Find every line below that contains the word "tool" and copy it out.
»»
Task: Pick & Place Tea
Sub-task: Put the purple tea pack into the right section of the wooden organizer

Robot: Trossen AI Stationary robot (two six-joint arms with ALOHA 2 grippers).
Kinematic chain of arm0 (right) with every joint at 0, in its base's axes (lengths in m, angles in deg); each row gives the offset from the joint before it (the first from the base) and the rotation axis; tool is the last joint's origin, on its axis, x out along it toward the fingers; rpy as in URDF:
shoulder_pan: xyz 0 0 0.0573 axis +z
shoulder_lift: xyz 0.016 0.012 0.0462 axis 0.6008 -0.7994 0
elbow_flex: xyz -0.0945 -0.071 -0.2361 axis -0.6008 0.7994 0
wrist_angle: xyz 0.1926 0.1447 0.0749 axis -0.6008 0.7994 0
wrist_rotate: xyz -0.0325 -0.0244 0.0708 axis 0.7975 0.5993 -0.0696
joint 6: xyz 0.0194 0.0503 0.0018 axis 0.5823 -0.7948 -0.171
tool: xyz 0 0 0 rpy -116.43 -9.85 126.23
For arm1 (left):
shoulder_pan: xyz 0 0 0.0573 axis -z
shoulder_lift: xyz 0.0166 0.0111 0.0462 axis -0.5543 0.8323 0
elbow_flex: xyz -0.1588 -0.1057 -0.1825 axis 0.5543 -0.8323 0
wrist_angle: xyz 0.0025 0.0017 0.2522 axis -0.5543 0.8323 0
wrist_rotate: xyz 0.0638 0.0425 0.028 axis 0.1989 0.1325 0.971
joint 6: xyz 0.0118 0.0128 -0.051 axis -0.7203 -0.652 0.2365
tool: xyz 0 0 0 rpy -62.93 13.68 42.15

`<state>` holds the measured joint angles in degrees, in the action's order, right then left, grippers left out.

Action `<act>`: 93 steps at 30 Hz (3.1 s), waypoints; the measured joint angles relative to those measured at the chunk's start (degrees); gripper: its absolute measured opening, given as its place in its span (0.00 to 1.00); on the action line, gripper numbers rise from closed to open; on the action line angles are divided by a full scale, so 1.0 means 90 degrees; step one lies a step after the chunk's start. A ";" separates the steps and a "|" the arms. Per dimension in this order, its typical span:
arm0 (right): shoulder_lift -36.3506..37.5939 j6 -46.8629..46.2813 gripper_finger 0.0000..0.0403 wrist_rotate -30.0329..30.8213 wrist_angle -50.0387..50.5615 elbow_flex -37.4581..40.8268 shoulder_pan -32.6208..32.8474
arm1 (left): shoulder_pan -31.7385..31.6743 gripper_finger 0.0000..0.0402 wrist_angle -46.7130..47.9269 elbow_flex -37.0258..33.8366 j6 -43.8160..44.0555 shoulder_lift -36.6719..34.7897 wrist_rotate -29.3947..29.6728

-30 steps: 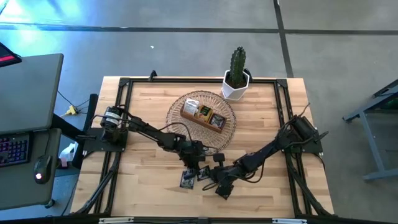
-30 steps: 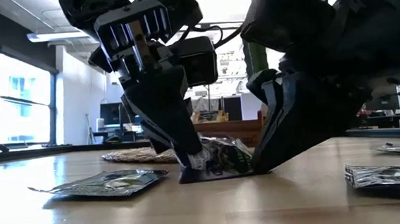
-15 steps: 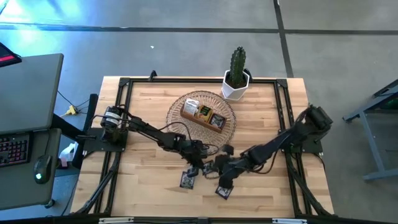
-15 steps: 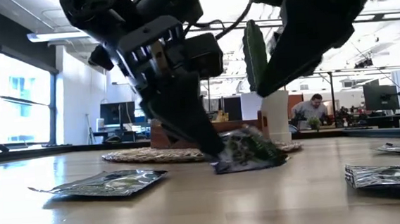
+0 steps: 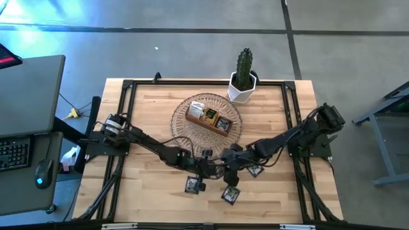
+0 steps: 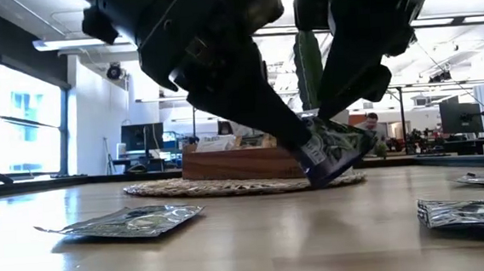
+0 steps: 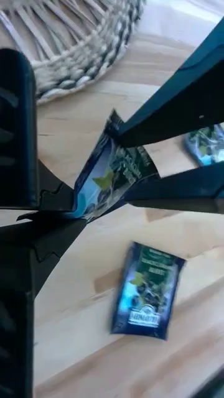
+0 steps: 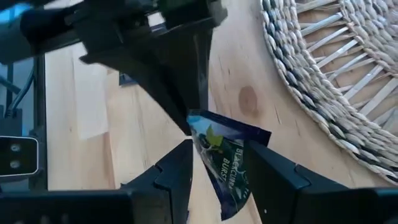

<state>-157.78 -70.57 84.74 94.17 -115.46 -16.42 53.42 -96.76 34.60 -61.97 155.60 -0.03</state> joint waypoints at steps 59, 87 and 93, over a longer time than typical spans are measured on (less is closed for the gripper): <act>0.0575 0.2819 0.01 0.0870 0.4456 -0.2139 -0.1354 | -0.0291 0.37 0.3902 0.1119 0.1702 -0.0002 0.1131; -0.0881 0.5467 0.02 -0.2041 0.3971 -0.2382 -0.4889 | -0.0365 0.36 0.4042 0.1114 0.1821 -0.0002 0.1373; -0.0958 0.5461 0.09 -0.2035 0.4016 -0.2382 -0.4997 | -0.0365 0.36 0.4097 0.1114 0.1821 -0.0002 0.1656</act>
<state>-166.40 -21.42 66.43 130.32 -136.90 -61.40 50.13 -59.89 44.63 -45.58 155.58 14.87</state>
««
# Solution for this problem
Kinematic chain of arm0 (right) with every joint at 0, in its base's axes (lengths in m, angles in deg); each row gives the offset from the joint before it (the first from the base) and the rotation axis; tool is the last joint's origin, on its axis, x out along it toward the fingers; rpy as in URDF:
tool: xyz 0 0 0 rpy -116.43 -9.85 126.23
tool: xyz 0 0 0 rpy -62.93 13.68 42.15

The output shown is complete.